Aim of the task = Your answer should consist of each line below that includes the word "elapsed".

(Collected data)
# # # # #
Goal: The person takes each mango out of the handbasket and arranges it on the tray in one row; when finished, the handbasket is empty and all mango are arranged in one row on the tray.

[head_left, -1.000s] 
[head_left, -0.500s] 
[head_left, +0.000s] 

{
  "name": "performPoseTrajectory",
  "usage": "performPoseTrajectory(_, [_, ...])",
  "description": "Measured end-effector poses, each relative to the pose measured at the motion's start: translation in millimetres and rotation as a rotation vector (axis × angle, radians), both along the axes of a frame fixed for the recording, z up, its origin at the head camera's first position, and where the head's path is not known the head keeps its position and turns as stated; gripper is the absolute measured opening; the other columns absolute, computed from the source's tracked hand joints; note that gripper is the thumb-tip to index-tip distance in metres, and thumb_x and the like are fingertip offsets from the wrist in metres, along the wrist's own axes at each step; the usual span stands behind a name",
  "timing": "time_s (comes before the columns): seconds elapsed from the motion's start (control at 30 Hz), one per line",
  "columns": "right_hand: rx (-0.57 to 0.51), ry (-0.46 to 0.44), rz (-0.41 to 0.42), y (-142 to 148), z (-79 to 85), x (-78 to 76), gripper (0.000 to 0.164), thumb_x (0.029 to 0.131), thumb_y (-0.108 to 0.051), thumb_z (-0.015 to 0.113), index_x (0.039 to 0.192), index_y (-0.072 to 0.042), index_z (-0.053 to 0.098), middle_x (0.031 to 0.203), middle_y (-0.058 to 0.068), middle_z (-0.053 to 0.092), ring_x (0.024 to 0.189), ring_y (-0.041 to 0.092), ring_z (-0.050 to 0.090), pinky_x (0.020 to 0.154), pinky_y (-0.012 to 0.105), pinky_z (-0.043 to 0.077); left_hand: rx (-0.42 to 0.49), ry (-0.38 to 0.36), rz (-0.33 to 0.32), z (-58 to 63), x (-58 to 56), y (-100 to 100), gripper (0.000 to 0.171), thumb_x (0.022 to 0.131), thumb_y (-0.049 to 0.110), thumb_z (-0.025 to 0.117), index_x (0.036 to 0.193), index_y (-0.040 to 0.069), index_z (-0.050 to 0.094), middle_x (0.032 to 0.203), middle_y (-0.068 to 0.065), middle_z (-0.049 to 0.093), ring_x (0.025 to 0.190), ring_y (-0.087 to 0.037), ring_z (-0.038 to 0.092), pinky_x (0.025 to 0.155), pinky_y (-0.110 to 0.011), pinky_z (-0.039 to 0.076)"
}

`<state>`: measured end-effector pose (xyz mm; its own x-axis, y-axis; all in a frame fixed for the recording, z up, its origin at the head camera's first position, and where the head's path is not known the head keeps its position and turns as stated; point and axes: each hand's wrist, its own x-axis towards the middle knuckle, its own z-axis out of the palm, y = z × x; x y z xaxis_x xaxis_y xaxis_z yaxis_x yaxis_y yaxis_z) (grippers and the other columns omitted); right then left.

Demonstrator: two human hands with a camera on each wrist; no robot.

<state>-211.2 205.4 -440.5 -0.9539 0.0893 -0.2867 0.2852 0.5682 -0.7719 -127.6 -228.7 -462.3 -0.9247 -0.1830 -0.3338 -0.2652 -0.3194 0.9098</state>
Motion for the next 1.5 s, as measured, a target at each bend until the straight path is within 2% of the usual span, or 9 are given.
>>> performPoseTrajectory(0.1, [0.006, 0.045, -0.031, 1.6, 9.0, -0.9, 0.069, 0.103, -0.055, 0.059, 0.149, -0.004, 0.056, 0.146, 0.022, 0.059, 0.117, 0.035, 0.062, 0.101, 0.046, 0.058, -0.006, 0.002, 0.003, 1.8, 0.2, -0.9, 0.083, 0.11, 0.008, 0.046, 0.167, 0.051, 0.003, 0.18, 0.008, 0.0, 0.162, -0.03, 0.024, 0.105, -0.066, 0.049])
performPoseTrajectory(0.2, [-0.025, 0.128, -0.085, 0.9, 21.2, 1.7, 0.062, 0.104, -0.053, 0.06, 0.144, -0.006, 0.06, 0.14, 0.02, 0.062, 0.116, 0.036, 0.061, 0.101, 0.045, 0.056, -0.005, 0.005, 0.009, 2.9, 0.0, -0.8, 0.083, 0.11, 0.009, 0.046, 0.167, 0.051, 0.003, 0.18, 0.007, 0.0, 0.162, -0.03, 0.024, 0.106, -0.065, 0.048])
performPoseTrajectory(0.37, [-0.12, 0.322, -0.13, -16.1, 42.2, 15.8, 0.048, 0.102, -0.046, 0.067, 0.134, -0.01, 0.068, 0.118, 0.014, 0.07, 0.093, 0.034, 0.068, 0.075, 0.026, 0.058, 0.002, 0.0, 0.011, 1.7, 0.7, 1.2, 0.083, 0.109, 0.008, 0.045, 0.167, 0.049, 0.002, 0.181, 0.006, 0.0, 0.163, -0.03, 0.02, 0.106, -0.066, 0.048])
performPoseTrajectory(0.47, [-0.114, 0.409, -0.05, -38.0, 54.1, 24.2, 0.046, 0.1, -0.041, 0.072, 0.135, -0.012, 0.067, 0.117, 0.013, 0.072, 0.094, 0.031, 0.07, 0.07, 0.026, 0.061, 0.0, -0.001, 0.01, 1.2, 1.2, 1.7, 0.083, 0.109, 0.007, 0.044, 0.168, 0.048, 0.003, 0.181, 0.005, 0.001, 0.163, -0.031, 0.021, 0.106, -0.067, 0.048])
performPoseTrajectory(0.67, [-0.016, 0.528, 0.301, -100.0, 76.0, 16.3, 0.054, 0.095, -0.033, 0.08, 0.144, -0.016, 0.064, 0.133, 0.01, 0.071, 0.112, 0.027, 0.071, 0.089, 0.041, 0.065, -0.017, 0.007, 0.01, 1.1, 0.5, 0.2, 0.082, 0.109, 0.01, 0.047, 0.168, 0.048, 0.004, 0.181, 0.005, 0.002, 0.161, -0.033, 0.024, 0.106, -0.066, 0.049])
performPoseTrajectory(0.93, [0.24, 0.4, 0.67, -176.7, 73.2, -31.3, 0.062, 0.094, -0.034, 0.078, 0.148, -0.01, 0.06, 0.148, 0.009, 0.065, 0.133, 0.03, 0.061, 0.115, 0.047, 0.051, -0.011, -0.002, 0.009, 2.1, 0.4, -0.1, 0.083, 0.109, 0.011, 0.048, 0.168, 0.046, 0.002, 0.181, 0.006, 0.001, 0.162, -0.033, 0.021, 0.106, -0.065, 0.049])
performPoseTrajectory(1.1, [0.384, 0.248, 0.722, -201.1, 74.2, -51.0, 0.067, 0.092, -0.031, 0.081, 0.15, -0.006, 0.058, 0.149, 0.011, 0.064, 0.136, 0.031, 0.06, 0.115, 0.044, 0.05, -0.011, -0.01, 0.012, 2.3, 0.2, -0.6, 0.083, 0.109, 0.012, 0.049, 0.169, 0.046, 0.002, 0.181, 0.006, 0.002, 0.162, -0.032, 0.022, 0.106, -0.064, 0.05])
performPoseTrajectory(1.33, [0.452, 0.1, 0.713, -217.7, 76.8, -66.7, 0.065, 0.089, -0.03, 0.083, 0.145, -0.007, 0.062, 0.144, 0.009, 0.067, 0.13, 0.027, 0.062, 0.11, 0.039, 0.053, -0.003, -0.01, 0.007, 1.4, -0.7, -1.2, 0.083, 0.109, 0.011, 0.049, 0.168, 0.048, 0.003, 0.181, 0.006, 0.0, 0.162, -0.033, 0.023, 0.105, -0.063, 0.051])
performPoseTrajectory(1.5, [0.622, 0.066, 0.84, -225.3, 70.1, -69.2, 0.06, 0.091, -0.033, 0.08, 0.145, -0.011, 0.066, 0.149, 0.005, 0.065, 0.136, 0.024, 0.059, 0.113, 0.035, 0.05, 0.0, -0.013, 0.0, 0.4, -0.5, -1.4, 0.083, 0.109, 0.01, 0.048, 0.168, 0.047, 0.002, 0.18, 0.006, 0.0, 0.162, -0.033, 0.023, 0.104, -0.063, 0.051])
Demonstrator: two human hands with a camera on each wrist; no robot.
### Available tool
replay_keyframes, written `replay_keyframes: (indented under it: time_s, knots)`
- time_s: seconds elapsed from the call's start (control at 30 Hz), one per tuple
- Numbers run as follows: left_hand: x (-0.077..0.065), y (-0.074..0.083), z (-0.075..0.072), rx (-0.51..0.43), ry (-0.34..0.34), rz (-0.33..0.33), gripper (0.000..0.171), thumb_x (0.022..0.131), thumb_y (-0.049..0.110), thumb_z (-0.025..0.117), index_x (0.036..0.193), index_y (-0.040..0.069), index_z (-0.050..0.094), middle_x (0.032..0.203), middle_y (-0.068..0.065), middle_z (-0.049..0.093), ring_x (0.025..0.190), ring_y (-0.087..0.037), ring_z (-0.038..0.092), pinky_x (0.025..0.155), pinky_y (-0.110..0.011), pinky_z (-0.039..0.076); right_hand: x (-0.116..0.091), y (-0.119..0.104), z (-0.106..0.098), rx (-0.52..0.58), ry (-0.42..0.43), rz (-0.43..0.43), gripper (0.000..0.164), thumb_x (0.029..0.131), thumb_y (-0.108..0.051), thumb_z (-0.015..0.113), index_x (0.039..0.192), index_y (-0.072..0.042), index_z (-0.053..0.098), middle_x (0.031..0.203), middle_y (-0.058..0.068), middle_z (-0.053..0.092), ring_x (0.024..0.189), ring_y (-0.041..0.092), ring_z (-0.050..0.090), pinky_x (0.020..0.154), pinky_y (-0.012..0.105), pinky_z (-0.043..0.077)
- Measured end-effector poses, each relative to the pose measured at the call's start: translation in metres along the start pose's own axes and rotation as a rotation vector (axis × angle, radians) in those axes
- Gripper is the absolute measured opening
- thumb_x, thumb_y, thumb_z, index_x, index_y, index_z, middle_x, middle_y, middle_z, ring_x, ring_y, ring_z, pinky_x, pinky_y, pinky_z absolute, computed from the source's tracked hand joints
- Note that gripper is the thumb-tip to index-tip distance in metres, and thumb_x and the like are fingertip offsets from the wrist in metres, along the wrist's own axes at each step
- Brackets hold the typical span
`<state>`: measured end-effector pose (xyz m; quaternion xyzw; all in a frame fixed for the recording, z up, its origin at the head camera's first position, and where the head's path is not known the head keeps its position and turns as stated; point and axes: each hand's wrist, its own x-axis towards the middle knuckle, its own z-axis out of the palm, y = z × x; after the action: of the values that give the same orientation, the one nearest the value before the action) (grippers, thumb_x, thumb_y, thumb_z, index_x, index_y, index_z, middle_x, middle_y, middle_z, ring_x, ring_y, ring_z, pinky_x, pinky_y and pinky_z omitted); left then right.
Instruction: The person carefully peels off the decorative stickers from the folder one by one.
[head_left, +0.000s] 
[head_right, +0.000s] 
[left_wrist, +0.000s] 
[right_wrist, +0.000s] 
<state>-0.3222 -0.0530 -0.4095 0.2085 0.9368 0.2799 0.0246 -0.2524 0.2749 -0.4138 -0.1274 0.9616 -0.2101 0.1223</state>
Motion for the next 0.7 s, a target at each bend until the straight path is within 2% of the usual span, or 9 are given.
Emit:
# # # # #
Task solution =
  "timing": "time_s (comes before the columns): seconds elapsed from the motion's start (control at 30 Hz), one per line",
- time_s: seconds elapsed from the call's start (control at 30 Hz), one per tuple

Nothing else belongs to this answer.